The gate receipts from five Dayton Public Schools home football games over the past two years are missing, according to an audit the school district completed this year.
DPS internal auditor Randall Harper says $9,209 in cash ticket sales from four games last fall “has been misplaced,” with no documentation that the deposits were ever picked up. That led Harper to review the 2014 season as well, where he found a fifth missing deposit, bringing the total to $14,312.
Asked if there could be even more money missing, because some documentation was improper or missing, Harper said the audit didn’t test all athletic department receipts, so “that may be a possibility.”
The district is investigating to determine how the money went missing and who was involved, but there were mixed signals from district officials Friday.
Harper said he has “no clue” where the cash went, saying that’s part of the probe led by Jamie Bullens, DPS director of safety and security. Bullens was not in the office Friday, and Harper said police are not involved at this stage.
But school board President Adil Baguirov said two employees have been identified as being “primarily responsible” for the missing money. He did not identify them by name.
“No one has been fired so far. It takes a certain time to complete the full investigation and have all the details,” Baguirov said. “I think the primary responsibility is with the (athletic) department. That would be the first line of defense. Secondary would be the treasurer’s department. And after that, all the way to the school board, because that’s where the buck stops.”
The findings were part of an audit submitted Feb. 29 by Harper, an accountant with Clark Schaefer Hackett who was hired to the newly created position of internal auditor last fall.
Harper’s audit reported six “high-risk” situations in the athletic department, including the missing money, a half-dozen missing ticket reconciliation documents, and a practice of paying game-day student workers without proper documentation, which “could lead to a violation of the U.S. Department of Labor’s Fair Labor Standards Act.”
Harper also pointed out the need for an operations manual to guide day-to-day athletic department activities. He said Friday that a draft of that document is currently under review.
Dayton Public Schools Director of Athletics Jonas Smith on March 4 announced his resignation, effective this summer, citing a desire “to serve as a district athletic director at the building level,” rather than running the operations of a six-high school district.
Both Smith and Baguirov said the resignation was not tied to Harper’s audit.
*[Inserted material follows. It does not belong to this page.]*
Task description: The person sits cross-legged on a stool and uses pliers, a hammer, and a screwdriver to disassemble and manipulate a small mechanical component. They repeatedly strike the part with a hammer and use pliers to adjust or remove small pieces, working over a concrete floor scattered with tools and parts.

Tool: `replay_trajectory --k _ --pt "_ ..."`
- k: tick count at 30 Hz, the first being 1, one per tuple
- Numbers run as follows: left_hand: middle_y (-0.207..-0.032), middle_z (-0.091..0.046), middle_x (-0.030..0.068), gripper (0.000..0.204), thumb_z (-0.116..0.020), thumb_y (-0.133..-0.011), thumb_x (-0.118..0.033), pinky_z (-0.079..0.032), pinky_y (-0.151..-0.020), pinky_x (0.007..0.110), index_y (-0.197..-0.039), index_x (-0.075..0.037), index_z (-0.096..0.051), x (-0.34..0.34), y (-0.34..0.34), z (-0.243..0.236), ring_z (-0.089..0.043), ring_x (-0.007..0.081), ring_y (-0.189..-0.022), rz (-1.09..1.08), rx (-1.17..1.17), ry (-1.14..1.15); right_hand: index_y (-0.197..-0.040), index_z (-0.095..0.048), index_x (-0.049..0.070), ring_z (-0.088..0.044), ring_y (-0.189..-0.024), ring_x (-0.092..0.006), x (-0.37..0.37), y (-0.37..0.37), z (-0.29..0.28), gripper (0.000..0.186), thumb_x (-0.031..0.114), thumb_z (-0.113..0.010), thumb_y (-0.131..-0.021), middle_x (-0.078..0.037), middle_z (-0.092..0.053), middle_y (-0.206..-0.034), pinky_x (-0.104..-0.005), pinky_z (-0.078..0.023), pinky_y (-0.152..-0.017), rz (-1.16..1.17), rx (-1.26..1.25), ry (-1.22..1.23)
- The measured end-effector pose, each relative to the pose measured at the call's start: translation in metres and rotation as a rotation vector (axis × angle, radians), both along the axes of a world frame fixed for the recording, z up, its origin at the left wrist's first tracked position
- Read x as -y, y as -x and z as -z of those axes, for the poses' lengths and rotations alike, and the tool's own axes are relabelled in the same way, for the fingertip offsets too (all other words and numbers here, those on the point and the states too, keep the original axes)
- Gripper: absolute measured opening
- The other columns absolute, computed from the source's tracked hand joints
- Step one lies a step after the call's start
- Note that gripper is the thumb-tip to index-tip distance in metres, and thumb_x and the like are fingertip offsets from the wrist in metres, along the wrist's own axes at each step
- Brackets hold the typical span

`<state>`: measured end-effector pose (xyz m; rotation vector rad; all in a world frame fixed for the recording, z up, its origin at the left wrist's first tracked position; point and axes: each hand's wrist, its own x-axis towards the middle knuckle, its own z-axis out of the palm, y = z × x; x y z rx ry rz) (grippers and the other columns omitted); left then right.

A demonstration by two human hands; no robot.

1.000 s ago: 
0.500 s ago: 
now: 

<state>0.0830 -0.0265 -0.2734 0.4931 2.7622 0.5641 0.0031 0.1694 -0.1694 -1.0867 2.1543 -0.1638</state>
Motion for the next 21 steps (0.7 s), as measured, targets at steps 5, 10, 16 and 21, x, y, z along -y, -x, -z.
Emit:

Baguirov said Smith was not pressured to leave, and Harper said the athletic department was “very cooperative” during the audit.
“This is really unfortunate and I wish it wouldn’t have happened. We’re putting procedures and systems in place so it won’t happen again,” said Smith, who last year served as president of the OHSAA’s board of directors. “As district AD, I don’t handle athletic funds, but I have many employees who do. The procedures and systems that I inherited 11 years ago seemed fine. Nothing ever looked suspicious to me.”
Asked Friday whether the missing money was the fault of the athletics department, treasurer, school board or others, Harper said, “There’s a wide variety of people who could have noticed the missing deposits.”
David Lawrence, DPS chief of school innovation and Smith’s direct supervisor, said no one has been fired, demoted or reprimanded in the case. Lawrence called Harper’s report professional and unbiased, and said it presents an opportunity for DPS to get better, as it considers dozens of applications received for Smith’s AD post.
“There is significant interest in this job,” Lawrence said. “We are looking forward to taking the next chapter in Dayton Public Schools athletics and moving on in a positive direction.”
‘New sheriff in town’
Baguirov said the audit is a validation of the school board’s decision to hire an independent auditor, at a salary of $98,000 per year, reporting directly to the school board.
“We anticipated that we’ll be able to find cases like this, and by intervening early we’ll be able to recover the money, and also send a very strong message that business as usual is not going to happen anymore,” Baguirov said. “Anybody who is a potential fraudster is put on notice that you can’t do this.
“You have a new sheriff in town in the form of the internal auditor.”
Baguirov acknowledged that DPS’ reputation will take a hit among some with this news, but he hoped that more would see internal audits as a positive step.
“Now we’ll be able to prevent it almost completely. We’ll be able to give a 99.9 percent assurance that (fraud) is not happening,” Baguirov said. “We do want to be the best district we can possibly be. That’s not BS. It’s not just something we’re saying.”